START PROVIDED DATA
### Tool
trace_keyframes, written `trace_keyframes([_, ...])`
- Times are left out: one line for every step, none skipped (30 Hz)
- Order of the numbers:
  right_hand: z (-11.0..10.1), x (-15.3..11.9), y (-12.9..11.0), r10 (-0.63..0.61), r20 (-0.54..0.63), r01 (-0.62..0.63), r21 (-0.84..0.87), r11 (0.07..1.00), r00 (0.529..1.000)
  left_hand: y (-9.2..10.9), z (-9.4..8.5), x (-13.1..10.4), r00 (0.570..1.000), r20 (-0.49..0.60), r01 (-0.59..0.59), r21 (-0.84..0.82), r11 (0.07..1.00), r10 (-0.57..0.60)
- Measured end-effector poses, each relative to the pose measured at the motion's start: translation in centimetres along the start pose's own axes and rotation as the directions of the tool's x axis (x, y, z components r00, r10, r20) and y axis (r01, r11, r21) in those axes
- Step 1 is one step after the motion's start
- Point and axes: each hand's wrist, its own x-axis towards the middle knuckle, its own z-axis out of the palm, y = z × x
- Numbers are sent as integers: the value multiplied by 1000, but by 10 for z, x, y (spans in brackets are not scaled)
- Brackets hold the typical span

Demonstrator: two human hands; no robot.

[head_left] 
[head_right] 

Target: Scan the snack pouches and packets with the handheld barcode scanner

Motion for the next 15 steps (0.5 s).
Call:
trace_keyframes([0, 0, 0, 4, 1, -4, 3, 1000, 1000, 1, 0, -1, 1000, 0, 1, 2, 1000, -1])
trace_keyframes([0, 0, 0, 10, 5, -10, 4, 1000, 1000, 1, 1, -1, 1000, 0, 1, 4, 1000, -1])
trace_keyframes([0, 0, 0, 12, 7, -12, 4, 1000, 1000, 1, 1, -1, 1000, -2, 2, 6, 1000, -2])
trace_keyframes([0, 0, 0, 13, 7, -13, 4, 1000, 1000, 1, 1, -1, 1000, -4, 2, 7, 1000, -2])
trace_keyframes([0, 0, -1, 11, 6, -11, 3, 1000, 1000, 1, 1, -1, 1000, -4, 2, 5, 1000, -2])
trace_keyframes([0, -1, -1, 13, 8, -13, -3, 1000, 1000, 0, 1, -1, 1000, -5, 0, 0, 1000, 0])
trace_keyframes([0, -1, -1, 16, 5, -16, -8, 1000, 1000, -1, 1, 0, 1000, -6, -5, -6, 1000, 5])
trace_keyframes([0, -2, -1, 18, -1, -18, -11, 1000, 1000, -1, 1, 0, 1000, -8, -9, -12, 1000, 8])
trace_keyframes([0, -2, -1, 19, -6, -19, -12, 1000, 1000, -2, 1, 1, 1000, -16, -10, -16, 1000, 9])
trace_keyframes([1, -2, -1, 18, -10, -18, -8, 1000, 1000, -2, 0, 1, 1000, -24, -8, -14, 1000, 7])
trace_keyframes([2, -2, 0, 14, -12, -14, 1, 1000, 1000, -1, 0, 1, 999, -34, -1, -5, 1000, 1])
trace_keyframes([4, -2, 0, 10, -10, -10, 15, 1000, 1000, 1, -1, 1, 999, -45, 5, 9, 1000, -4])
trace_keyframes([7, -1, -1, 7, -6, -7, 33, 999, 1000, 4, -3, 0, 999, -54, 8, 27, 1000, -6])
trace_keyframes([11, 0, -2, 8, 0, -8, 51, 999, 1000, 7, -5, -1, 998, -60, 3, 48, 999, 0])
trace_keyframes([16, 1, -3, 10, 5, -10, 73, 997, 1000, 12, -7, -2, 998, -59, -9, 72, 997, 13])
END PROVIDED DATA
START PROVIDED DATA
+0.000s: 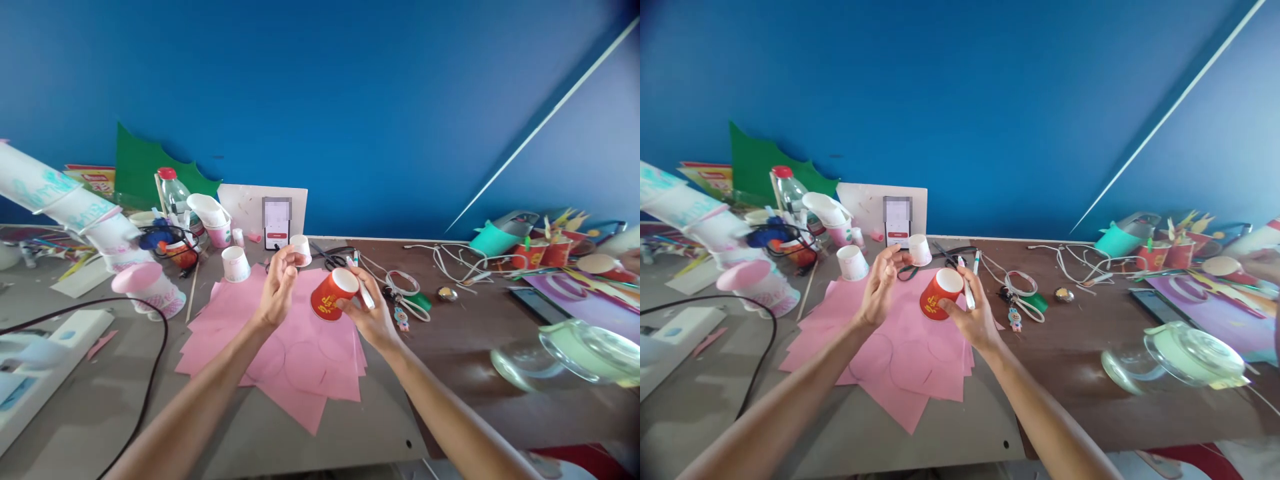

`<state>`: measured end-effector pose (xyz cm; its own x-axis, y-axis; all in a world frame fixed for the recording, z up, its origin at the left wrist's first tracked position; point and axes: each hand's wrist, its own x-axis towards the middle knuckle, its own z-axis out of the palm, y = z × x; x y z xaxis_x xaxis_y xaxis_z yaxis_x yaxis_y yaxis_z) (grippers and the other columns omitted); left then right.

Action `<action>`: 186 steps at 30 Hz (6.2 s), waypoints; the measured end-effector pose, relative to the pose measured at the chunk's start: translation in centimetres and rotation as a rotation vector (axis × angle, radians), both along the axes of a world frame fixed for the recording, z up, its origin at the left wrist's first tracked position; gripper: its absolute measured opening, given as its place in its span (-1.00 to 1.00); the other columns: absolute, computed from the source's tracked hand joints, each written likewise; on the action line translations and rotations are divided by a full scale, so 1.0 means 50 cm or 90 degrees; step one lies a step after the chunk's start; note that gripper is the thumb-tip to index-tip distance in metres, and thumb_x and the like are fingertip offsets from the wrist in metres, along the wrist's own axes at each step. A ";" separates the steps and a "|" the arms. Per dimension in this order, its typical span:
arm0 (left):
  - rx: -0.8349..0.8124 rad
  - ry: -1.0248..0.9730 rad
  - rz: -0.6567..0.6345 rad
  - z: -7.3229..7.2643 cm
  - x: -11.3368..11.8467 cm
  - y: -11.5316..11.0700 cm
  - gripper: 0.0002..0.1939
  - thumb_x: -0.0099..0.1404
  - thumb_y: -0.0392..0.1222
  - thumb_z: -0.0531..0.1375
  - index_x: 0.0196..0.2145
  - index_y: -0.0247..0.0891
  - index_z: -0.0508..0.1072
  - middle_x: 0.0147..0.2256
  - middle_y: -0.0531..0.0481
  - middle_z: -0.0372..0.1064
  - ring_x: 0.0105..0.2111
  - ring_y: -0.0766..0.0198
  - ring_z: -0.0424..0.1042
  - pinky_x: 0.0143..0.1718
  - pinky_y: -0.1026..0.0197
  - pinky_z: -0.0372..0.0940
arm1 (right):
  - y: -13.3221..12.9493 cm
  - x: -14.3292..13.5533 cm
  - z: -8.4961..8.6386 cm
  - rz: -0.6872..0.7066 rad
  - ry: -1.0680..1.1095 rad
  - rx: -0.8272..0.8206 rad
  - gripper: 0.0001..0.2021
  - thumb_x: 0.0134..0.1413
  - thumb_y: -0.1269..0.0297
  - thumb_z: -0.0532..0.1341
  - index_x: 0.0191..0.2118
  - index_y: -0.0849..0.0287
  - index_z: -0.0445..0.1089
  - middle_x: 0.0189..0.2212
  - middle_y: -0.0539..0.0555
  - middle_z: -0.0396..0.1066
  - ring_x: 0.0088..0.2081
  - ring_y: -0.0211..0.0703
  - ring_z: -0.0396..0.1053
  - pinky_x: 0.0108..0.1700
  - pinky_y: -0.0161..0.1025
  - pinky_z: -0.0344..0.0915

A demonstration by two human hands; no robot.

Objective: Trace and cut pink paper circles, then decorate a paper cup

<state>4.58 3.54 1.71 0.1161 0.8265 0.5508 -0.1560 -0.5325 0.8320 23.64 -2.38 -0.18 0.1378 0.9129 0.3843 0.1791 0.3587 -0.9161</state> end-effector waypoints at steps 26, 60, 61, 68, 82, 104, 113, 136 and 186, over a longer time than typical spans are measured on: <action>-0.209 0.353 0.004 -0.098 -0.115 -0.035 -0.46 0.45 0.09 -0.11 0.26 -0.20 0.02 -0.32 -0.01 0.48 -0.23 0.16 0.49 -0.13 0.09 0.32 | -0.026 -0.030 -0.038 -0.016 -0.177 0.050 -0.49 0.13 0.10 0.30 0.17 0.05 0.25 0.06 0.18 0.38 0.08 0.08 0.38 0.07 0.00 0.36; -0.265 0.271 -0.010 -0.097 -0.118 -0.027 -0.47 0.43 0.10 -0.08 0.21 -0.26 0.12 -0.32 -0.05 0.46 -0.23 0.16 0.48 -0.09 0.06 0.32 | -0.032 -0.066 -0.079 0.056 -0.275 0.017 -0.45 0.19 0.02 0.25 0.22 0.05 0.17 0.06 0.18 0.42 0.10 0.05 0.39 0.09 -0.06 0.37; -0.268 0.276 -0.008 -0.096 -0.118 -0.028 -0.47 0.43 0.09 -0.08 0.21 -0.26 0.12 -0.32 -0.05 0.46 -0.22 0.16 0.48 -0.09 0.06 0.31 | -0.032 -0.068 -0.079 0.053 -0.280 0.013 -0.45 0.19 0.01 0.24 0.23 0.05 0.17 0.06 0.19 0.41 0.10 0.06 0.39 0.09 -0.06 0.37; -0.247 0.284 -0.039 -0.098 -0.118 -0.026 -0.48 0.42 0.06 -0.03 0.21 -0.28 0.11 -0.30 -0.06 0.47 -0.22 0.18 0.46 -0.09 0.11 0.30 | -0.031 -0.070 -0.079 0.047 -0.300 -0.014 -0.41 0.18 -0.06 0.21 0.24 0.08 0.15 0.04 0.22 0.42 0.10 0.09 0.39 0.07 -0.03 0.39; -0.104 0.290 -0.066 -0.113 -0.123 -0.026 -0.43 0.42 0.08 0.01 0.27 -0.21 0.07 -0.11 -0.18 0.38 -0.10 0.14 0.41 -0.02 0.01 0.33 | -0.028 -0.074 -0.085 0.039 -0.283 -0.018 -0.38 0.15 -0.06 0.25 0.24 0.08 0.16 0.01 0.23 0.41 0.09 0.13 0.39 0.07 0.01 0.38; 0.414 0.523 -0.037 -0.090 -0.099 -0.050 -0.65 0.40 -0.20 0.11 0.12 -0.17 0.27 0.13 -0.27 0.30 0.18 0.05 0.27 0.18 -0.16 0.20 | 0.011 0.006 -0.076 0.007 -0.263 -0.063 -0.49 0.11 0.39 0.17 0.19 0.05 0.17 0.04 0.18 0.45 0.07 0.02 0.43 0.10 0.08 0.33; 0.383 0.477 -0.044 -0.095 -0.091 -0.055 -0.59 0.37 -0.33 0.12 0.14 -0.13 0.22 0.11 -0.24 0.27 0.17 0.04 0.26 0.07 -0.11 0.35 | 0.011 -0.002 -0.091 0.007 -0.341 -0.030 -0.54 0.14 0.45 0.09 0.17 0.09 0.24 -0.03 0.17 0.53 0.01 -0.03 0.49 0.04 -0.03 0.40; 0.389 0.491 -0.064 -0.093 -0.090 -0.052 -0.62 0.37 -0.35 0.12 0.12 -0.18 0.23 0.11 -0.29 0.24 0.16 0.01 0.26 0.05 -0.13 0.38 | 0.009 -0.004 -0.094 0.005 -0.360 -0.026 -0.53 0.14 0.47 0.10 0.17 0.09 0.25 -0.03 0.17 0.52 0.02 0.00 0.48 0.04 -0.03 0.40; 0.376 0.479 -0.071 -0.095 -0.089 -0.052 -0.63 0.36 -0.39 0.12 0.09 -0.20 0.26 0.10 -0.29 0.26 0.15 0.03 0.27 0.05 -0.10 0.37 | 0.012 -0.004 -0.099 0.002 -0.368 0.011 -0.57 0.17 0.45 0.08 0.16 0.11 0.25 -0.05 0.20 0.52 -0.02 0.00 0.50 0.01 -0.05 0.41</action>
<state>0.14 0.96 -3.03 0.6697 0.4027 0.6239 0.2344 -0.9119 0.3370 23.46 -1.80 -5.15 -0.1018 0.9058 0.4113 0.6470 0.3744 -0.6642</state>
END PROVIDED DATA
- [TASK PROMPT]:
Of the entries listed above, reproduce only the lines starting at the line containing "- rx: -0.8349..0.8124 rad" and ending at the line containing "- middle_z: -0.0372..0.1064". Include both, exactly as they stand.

- [YOUR RESPONSE]:
  - rx: -0.8349..0.8124 rad
  - ry: -1.0248..0.9730 rad
  - rz: -0.6567..0.6345 rad
  - z: -7.3229..7.2643 cm
  - x: -11.3368..11.8467 cm
  - y: -11.5316..11.0700 cm
  - gripper: 0.0002..0.1939
  - thumb_x: -0.0099..0.1404
  - thumb_y: -0.0392..0.1222
  - thumb_z: -0.0531..0.1375
  - index_x: 0.0196..0.2145
  - index_y: -0.0247..0.0891
  - index_z: -0.0508..0.1072
  - middle_x: 0.0147..0.2256
  - middle_y: -0.0531..0.0481
  - middle_z: -0.0372..0.1064

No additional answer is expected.